▶ **Task to complete**:
The material below holds a span beginning at the line with "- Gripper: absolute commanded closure" and ending at the line with "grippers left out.". Quote that span exactly, both ends included, and only that span.

Segment Open

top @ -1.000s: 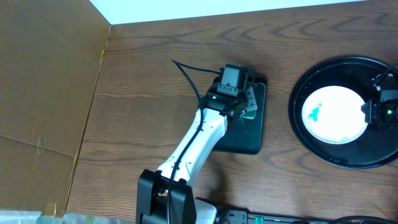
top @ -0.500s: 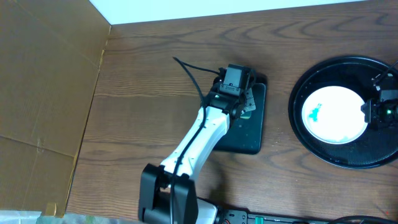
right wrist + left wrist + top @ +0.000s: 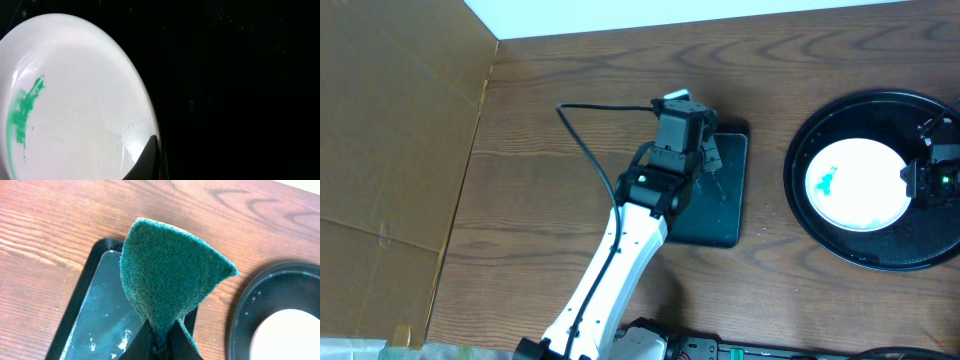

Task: Clean dirty plates on tray and stack at the side
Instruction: 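Carry the wet sponge to the plate held by the right gripper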

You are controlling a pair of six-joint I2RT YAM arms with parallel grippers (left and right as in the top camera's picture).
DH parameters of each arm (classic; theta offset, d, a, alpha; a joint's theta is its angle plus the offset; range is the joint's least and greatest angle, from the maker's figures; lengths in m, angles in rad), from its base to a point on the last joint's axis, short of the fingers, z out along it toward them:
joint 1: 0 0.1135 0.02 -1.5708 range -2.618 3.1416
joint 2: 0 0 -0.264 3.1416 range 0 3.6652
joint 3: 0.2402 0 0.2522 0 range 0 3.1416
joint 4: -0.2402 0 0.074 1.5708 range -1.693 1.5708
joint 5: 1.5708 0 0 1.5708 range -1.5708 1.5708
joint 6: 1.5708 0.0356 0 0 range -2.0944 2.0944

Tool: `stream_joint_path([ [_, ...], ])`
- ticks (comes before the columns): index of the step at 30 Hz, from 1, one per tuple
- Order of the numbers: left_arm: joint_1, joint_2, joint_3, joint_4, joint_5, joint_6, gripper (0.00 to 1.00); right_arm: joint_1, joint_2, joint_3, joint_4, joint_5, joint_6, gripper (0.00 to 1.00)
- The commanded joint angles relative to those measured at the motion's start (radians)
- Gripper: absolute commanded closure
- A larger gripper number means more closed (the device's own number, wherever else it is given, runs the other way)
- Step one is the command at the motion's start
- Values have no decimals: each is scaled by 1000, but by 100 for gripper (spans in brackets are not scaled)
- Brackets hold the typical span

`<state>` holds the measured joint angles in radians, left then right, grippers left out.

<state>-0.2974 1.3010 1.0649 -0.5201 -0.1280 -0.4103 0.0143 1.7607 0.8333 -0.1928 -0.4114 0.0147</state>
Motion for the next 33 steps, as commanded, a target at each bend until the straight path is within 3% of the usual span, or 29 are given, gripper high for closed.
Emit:
stream_joint_path([
  [1, -1, 78, -51, 0, -19, 6, 93, 6, 16, 1, 4, 7, 7, 99],
  [7, -1, 211, -61, 19, 13, 6, 93, 6, 16, 1, -3, 7, 7, 99],
  [13, -11, 72, 29, 38, 217, -13, 93, 6, 16, 1, 1, 7, 10, 99],
  [20, -121, -3, 27, 59, 225, -156, 93, 14, 16, 1, 10, 7, 26, 99],
  [26, -244, 110, 26, 108, 225, -282, 93, 14, 16, 1, 10, 7, 26, 99],
  [33, -397, 343, 26, 292, 225, -407, 93, 14, 16, 1, 10, 7, 30, 99],
])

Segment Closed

▶ **Exercise result**:
- Gripper: absolute commanded closure
- A larger gripper number means more closed (the device's own number, wherever else it is given, runs the other way)
- Step one is the command at the motion's start
- Values have no decimals: each is scaled by 1000, but by 100 for gripper (spans in brackets are not scaled)
- Brackets hold the typical span

`<state>` holds the measured joint angles in radians, left then right, grippers left out.

Nothing more is needed to complete the output.